LAWS(SC)-2001-7-78

MAHABIR SINGH Vs. STATE OF HARYANA

Decided On July 26, 2001
MAHABIR SINGH Appellant
V/S
STATE OF HARYANA Respondents

JUDGEMENT

(1.) An accused in a murder case barged into a courtroom on his own during the morning hours, exhibiting a knife and wanting the Magistrate to record his confession. The Magistrate obliged him to do so and after administering oath to him the Magistrate recorded the confession and got it signed by the confessor. A Sessions Judge and Division Bench of the High Court Punjab and Haryana accepted the said confession as legally admissible, found it to be genuine and voluntary and acted upon it, among other things, and acted upon it, confessor of a murder-charge and sentenced him to life imprisonment. He is Ranbir Singh - the first accused - who filed this appeal by special leave.

(2.) There were three other accused arraigned along with Ranbir Singh for the offence of murder of the same deceased with the aid of Section 34 of IPC. The Sessions Court found them not guilty and acquitted. But the Division Bench of the High Court, on appeal filed by the State, reversed the acquittal and convicted them also under Section 302 read with Section 34 IPC and sentenced them to imprisonment for life. They have filed this appeal as of right under Section 379 of the Code of Criminal Procedure (for short 'the Code') and Section 2 of the Supreme Court (Enlargement of Criminal Appellate Jurisdiction) Act, 1970. All the appellants were heard together.
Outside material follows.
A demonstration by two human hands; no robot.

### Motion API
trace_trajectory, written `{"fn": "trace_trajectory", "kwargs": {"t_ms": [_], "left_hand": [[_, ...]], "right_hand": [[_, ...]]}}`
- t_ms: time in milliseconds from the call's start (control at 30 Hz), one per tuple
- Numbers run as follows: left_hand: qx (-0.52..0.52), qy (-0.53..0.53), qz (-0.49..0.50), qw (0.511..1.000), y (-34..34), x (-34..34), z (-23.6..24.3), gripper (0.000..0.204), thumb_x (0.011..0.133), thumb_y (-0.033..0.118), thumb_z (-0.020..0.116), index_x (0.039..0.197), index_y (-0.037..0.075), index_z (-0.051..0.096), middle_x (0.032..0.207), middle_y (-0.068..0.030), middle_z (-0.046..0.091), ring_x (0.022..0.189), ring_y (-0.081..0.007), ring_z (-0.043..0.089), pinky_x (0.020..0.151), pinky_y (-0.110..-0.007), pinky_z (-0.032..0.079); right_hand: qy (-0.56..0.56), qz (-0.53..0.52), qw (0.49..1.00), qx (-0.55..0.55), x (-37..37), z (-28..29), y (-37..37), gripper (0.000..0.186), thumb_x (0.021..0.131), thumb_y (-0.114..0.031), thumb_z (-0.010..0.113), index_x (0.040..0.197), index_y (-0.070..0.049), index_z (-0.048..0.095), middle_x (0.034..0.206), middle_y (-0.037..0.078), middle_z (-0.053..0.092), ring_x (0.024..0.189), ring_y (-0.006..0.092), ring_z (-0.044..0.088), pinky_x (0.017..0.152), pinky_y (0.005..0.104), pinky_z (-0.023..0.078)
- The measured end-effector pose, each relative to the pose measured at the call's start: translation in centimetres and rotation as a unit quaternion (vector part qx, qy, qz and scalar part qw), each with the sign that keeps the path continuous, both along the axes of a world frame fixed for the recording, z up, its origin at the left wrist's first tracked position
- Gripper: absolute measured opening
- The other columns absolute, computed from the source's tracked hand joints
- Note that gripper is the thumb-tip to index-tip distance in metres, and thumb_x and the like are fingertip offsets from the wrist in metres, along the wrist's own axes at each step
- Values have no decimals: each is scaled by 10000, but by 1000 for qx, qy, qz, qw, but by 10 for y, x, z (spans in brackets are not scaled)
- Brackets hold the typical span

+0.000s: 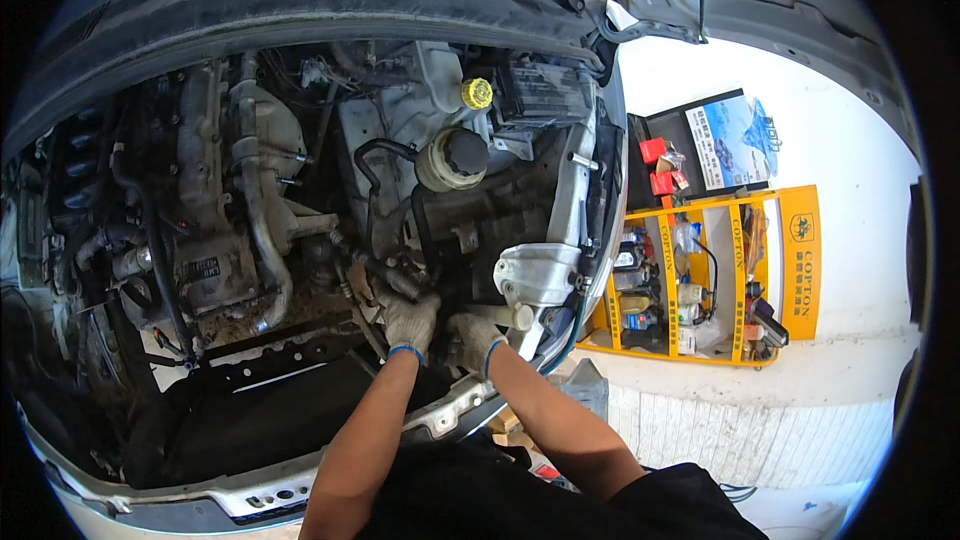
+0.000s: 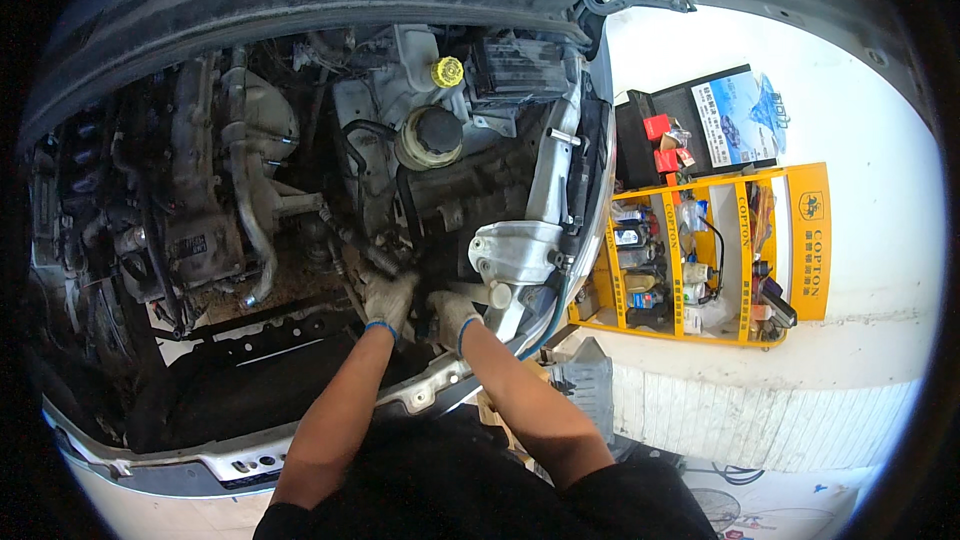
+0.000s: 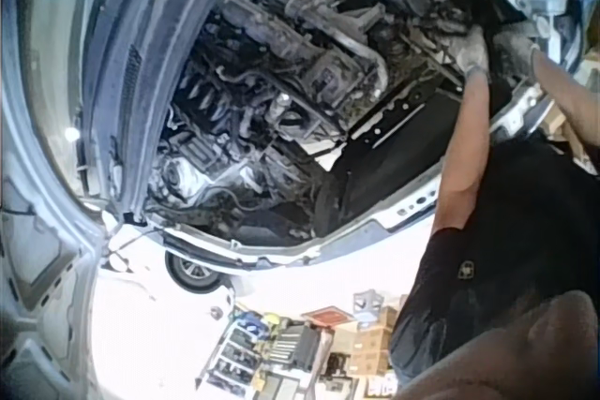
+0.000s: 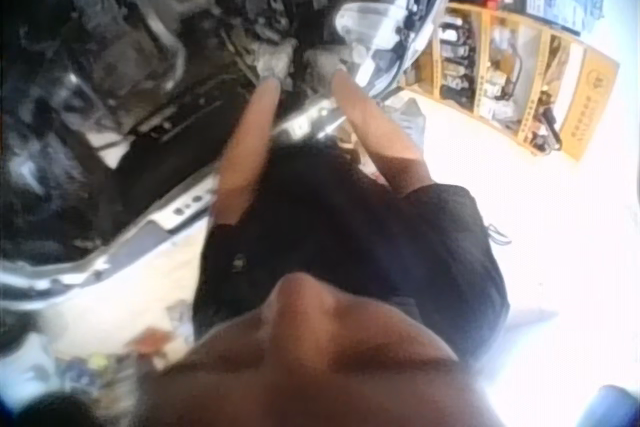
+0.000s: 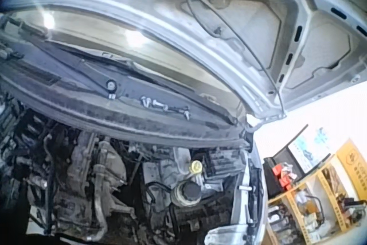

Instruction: The person works under the hood of a white car, using gloved hands to manipulate hoses, connectors, and engine components. They repeatedly reach into the engine bay, adjust parts, and occasionally step back to reposition. The task appears to involve inspection and minor adjustments within the engine compartment.

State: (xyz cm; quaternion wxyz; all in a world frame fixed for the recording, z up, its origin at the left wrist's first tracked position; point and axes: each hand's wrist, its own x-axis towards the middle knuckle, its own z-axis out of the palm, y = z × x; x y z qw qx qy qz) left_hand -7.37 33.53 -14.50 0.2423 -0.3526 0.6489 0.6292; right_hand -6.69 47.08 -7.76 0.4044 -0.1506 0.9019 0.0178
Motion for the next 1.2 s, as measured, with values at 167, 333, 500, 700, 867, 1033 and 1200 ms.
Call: {"fn": "trace_trajectory", "kwargs": {"t_ms": [167, 333, 500, 700, 867, 1033, 1200], "left_hand": [[-15, -4, 1, 1000, 8, 0, -19, 929, 753, 340, 797, 1435, -134, 381, 1342, -290, 632, 1280, -414, 596, 1086, -403, 459], [15, 13, 27, 999, 1, -1, 7, 1060, 744, 326, 813, 1515, -133, 249, 1459, -287, 542, 1357, -406, 531, 1129, -394, 420], [16, -28, 18, 999, -1, -3, 8, 1138, 727, 321, 840, 1552, -111, 185, 1504, -279, 489, 1365, -418, 504, 1154, -396, 397], [56, 45, 83, 994, -1, 2, -18, 1013, 754, 172, 807, 1530, -58, 198, 1341, -259, 579, 1149, -386, 620, 952, -432, 529], [196, -3, 161, 967, -9, 0, 17, 887, 734, 97, 795, 1450, -39, 288, 1170, -249, 665, 791, -389, 712, 727, -442, 600], [111, 51, 112, 986, -11, 7, -28, 933, 781, 128, 785, 1522, -40, 244, 1257, -216, 634, 1029, -353, 685, 868, -433, 584], [55, 37, 1, 998, -35, 8, -25, 1036, 791, 301, 847, 1563, -44, 249, 1415, -221, 580, 1268, -328, 593, 1062, -392, 489]], "right_hand": [[17, 123, 983, 135, 1, -35, -3, 316, 756, -229, 793, 1026, -80, 725, 1044, 153, 724, 983, 339, 716, 850, 427, 567], [190, 104, 975, 46, 19, -66, 24, 331, 652, -153, 836, 958, -64, 750, 981, 162, 738, 971, 357, 713, 854, 452, 556], [16, -515, 798, -314, 25, -39, 15, 293, 687, -104, 804, 960, -38, 721, 935, 186, 721, 887, 355, 700, 784, 434, 560], [-90, -559, 729, -384, 47, 52, -21, 164, 842, -85, 744, 974, -14, 677, 824, 109, 679, 690, 216, 649, 610, 347, 519], [26, -566, 708, -421, 68, 126, -54, 282, 900, -113, 714, 1138, 22, 646, 892, 87, 683, 723, 160, 634, 638, 287, 518], [251, -423, 811, -317, 80, 143, -11, 496, 918, -176, 720, 1340, 20, 549, 979, 122, 713, 836, 183, 662, 758, 301, 538], [514, -277, 810, -53, 17, 149, 52, 713, 848, -254, 784, 1453, -57, 461, 1198, 246, 627, 1067, 438, 643, 891, 519, 545]]}}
(3.) The case relates to the murder of a twenty-year old youth by name Anand, on the evening of 11-10-1991 by stabbing him all over his body, practically sparing no limb left unwounded. Prosecution has traced out the backdrop that the said deceased was responsible for the untimely death of an adolescent girl, the sister of Ranbir Singh, as the aftermath of that lass being ravished. Though Ranbir Singh described to others that his sister died due to cardiac arrest he was harbouring in his mind an unstable vengeance towards the deceased.